Orenstein osserva che questa principemania è concepita da alcuni genitori come una forma di difesa dalla “sessualizzazione precoce”: il portamatite con il coniglietto di Playboy e le magliette da lolita che altre bambine reclamano a gran voce. Le principesse sono viste come una innocente fantasia che offre virtuosi vantaggi rispetto ai lecca-lecca e ai volteggi intorno al palo della puttanaggine adolescenziale. Sono l’unica a trovare questa scelta non proprio entusiasmante? Alle ragazze vengono offerti due modelli antitetici di femminilità docile e pseudoliberata: la principessa e la pornostar. È un’alternativa che esiste da secoli: vergine o puttana, un bel principe o un bel pappone, chi ti vuoi scopare per conquistare fama e fortuna? Oggi lo spettro colorato delle aspirazioni femminili va solo dal pallido rosa pastello allo sgargiante rosa sexy, con un’occasionale deviazione per il bianco nuziale. Ma lì fuori c’è un intero arcobaleno di esperienze tra cui le ragazze possono scegliere.
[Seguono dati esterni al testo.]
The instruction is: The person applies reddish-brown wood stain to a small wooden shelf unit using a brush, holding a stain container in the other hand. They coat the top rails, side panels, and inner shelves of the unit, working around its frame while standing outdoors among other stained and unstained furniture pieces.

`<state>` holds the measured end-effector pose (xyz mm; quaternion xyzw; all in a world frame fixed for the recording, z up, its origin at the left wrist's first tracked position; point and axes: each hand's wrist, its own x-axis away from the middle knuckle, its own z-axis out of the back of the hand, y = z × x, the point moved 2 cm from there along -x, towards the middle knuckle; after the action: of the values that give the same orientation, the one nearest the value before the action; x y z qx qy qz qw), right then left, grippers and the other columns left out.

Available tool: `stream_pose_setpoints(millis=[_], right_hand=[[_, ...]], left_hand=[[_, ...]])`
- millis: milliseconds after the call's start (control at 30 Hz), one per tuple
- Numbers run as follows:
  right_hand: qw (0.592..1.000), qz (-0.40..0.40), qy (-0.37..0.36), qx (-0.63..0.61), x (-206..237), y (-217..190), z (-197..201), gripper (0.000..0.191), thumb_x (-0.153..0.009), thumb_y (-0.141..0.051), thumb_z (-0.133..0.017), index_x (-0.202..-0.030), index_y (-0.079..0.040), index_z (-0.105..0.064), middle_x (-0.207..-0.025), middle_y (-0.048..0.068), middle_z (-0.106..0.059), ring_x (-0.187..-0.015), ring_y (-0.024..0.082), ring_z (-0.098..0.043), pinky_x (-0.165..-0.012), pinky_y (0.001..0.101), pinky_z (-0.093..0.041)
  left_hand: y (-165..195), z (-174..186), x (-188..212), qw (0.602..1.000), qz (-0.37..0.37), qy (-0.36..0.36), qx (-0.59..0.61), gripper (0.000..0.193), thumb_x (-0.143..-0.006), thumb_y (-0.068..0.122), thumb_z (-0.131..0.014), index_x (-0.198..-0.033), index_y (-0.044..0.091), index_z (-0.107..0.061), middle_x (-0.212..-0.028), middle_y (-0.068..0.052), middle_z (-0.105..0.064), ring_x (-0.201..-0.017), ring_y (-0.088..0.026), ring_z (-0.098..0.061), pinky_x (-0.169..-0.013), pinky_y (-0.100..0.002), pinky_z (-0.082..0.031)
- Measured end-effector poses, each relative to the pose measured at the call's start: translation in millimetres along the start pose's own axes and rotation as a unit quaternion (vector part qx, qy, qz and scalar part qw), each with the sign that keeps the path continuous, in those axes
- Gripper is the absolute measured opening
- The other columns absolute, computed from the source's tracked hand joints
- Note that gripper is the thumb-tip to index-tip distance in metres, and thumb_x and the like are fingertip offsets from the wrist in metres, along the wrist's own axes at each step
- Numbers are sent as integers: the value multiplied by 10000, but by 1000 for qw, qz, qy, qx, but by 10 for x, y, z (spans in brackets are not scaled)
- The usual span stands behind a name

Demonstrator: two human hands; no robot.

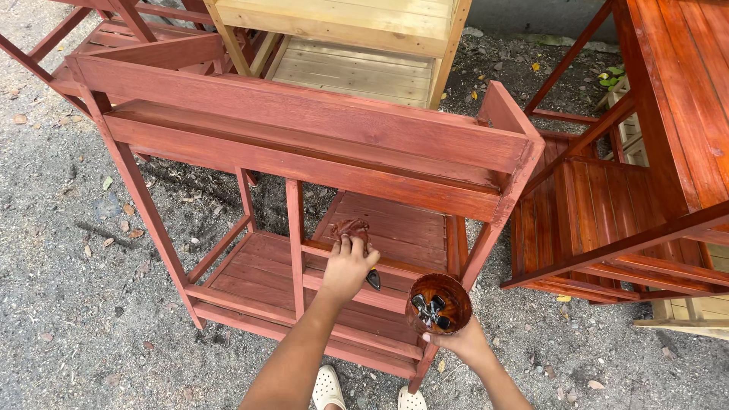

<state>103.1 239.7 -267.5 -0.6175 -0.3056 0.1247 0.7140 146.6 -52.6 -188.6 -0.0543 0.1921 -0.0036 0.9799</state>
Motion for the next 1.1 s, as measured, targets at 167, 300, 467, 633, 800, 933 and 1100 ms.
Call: stream_pose_setpoints(millis=[167,300,467,633,800,933,1100], right_hand=[[999,-45,11,15,6,-19,-89,730,-605,-50,-932,-1257,3,-608,-1155,118,-747,-1080,229,-702,-965,388,-581],[1000,-23,-1,-5,4,-70,-205,710,-617,-52,-931,-1247,1,-608,-1162,111,-747,-1094,222,-695,-974,378,-566],[1000,-26,-2,6,26,-49,-236,713,-609,-54,-931,-1245,-1,-614,-1163,115,-749,-1090,220,-701,-970,370,-561],[998,-55,18,30,-29,-16,-125,733,-599,-65,-934,-1251,-24,-601,-1158,105,-740,-1077,210,-690,-949,381,-575],[999,-27,5,31,-69,-31,-172,729,-612,-76,-930,-1267,-19,-614,-1175,108,-743,-1105,212,-690,-988,371,-551],[997,-71,-10,16,-20,11,-292,771,-606,-89,-931,-1302,-15,-607,-1210,115,-743,-1128,227,-691,-1017,374,-543],[999,-29,23,28,98,60,-345,869,-560,-83,-966,-1318,-27,-544,-1232,102,-714,-1164,208,-664,-1046,356,-505]], left_hand=[[-502,-44,194,978,161,-109,72,199,-905,85,-586,-1094,147,-593,-1043,-174,-603,-938,-393,-704,-757,-501,-579],[-480,-139,63,984,139,-110,1,230,-863,81,-606,-1084,146,-605,-989,-193,-616,-810,-395,-715,-638,-440,-589],[-464,-170,-114,971,180,-160,-9,162,-927,62,-589,-1072,134,-596,-960,-196,-623,-767,-351,-717,-611,-426,-589],[-595,88,293,978,185,-51,82,287,-779,22,-646,-1032,150,-605,-976,-168,-627,-775,-370,-706,-612,-460,-575],[-700,362,772,949,273,17,153,305,-780,108,-720,-1065,127,-611,-941,-142,-644,-803,-370,-690,-654,-477,-556],[-777,480,973,916,309,71,247,302,-842,172,-733,-1136,141,-672,-991,-113,-705,-829,-341,-688,-678,-453,-558],[-598,417,900,932,267,78,231,313,-829,281,-787,-1128,199,-754,-930,-67,-747,-851,-287,-680,-812,-489,-499]])
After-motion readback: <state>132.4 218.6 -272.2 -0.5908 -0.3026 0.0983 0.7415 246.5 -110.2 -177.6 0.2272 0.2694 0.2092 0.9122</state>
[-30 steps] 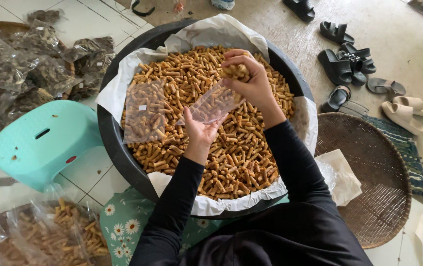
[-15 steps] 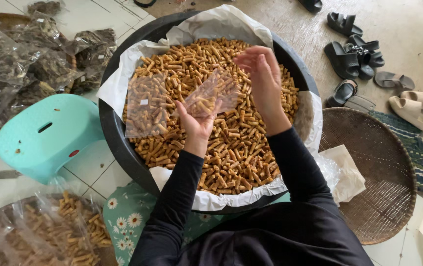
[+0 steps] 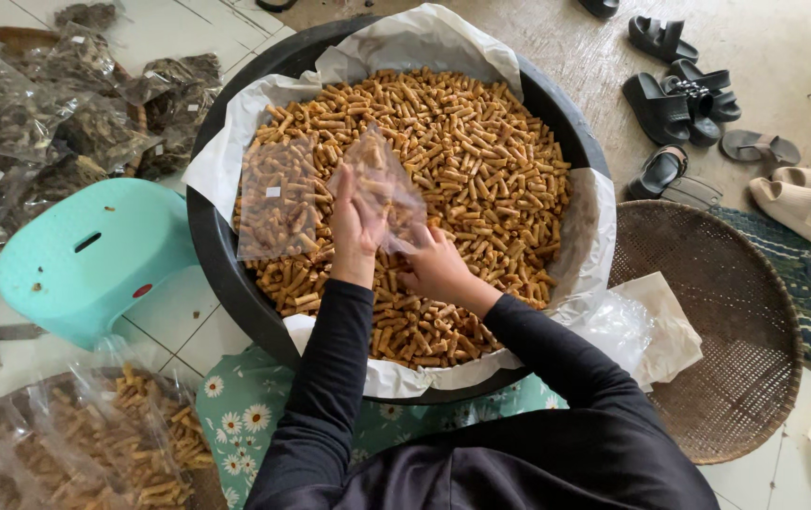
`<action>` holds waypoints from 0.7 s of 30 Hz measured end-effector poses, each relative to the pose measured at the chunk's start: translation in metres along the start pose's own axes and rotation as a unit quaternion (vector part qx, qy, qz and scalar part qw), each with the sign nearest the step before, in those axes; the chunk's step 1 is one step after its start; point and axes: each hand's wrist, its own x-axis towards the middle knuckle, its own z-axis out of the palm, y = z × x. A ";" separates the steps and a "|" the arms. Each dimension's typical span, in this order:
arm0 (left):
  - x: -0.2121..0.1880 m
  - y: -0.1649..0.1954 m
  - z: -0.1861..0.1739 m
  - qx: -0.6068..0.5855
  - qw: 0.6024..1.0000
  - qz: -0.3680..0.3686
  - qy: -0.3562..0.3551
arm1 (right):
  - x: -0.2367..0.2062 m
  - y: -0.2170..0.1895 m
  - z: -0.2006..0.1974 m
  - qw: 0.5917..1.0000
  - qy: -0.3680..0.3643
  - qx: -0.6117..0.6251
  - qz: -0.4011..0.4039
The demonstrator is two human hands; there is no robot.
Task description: The person sits on the floor beside a large paper-lined basin filled with fried snack sticks. They open a clear plastic bag, grab handfuls of snack sticks from the basin, fill the bag, seal it, and set the filled bag aside with other completed bags.
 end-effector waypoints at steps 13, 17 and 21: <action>-0.005 -0.010 0.010 -0.066 0.983 0.068 0.156 | -0.004 0.029 -0.068 0.954 0.041 0.271 0.120; -0.011 -0.013 0.020 -0.077 0.976 0.065 0.193 | 0.005 0.024 -0.139 0.912 0.136 0.375 0.093; -0.023 -0.026 0.025 -0.088 0.972 0.018 0.216 | 0.045 0.004 -0.175 0.972 0.097 0.210 -0.042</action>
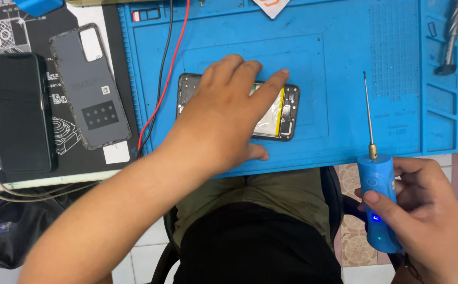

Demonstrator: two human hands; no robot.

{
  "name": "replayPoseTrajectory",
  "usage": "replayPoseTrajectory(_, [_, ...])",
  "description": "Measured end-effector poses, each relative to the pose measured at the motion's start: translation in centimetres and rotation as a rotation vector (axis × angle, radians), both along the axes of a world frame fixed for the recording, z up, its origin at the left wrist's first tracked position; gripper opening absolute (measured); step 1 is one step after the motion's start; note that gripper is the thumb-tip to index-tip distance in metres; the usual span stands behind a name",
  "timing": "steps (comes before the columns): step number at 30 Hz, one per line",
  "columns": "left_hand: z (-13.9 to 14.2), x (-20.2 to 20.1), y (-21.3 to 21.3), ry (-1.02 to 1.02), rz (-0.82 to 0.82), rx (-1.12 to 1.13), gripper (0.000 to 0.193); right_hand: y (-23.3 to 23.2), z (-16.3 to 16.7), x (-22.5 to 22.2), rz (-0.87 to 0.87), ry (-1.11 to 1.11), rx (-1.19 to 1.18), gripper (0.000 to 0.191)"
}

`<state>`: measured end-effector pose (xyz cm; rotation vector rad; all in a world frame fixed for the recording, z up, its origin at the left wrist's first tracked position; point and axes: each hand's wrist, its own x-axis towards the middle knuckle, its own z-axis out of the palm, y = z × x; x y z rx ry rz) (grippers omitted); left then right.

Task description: The person uses a plastic card to pry open the back cover of a smartphone, then sprays a can of compressed air into the seam. The person places the phone on a blue mat and uses a screwdriver to remove screws from the phone's internal frame.

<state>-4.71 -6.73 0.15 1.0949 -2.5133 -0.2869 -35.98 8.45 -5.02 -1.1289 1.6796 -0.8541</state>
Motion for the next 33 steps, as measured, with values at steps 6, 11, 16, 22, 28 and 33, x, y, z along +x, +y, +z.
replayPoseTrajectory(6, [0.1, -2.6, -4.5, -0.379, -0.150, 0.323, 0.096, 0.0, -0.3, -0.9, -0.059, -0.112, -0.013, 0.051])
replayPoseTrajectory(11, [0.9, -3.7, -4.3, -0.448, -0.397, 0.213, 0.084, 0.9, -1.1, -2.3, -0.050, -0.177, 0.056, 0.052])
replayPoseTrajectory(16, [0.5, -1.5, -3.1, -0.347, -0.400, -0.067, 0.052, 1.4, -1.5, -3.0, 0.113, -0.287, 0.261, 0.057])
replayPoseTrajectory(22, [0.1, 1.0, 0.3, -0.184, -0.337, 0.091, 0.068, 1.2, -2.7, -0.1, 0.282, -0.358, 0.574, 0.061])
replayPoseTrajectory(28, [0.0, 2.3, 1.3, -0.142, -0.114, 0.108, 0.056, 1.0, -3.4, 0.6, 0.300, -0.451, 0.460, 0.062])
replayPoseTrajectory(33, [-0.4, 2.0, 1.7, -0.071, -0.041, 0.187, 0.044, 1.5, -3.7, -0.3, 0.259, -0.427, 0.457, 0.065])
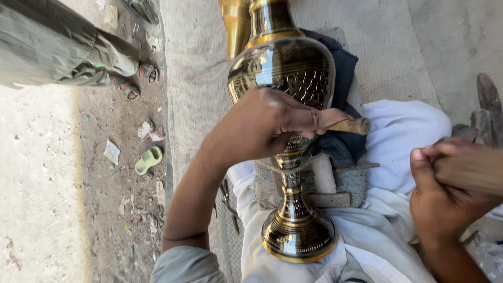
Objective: The person uses a hammer and a metal chisel to engrave a decorative pattern onto a brass vase. They repeatedly strike the chisel against the vase's surface to create a textured design.
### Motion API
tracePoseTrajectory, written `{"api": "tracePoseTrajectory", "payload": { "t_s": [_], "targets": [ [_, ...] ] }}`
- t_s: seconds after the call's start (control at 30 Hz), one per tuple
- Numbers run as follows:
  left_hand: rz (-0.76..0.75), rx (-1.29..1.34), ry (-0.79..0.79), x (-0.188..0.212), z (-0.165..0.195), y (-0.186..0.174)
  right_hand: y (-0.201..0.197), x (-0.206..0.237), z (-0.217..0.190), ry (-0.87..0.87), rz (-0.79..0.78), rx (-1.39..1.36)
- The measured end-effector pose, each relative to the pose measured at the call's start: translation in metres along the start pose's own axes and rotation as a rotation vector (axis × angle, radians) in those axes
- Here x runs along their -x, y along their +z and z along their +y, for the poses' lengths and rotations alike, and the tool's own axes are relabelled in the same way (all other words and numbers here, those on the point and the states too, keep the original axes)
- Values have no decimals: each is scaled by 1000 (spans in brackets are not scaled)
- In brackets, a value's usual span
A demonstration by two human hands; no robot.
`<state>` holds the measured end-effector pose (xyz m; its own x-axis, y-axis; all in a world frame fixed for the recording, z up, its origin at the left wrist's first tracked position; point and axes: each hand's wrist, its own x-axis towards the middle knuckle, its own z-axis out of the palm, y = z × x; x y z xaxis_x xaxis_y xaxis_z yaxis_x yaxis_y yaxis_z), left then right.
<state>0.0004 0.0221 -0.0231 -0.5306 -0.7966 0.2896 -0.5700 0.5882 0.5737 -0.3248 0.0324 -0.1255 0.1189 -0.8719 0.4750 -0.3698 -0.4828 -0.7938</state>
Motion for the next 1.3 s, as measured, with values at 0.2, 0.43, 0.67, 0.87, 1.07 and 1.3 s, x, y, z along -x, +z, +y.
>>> {"api": "tracePoseTrajectory", "payload": {
  "t_s": [0.2, 0.43, 0.67, 0.87, 1.07, 1.3],
  "targets": [
    [389, -62, -167, 11, 27, 29, 6, -19, 19, 158, -245, 330],
    [1082, 5, -306, 15, 22, 97, 22, -115, 1, -215, -207, 553],
    [1146, -117, -295, 7, 27, 98, 39, -152, 11, -173, -228, 308],
    [723, -40, -327, 10, 33, 60, 27, -126, 30, -31, -243, 294],
    [209, -110, -204, -8, 25, 25, -14, -69, 5, 65, -353, 285],
    [-173, -50, -63, -28, 8, -4, 22, 8, 29, 124, 27, 94]
  ]
}}
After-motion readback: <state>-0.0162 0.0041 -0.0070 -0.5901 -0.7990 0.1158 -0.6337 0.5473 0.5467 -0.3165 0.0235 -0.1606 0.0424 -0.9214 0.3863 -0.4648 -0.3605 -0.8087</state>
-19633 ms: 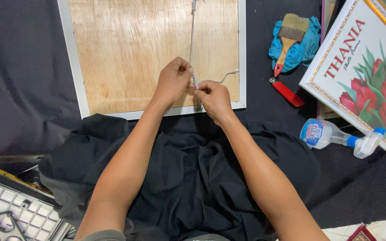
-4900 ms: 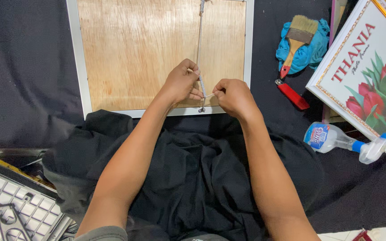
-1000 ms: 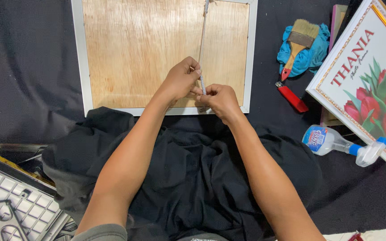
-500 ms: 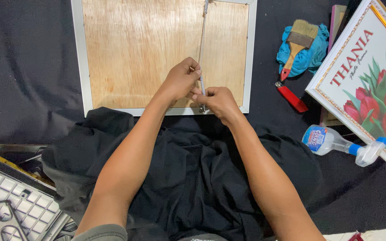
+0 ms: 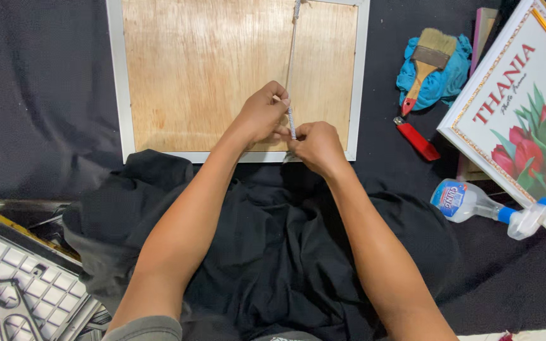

La mania delle principesse non è solo un fallimento del femminismo, ma un fallimento dell’intera società che non sa rispettare e valorizzare le sue giovani donne offrendogli qualcosa di più di una inconsistente e rosa fantasia da vissero sempre felici e contenti. Non c’è niente di male nel fantasticare un po’, ma per le bambine di tutto il mondo ci sono sogni migliori che voler solo essere carina come una principessa.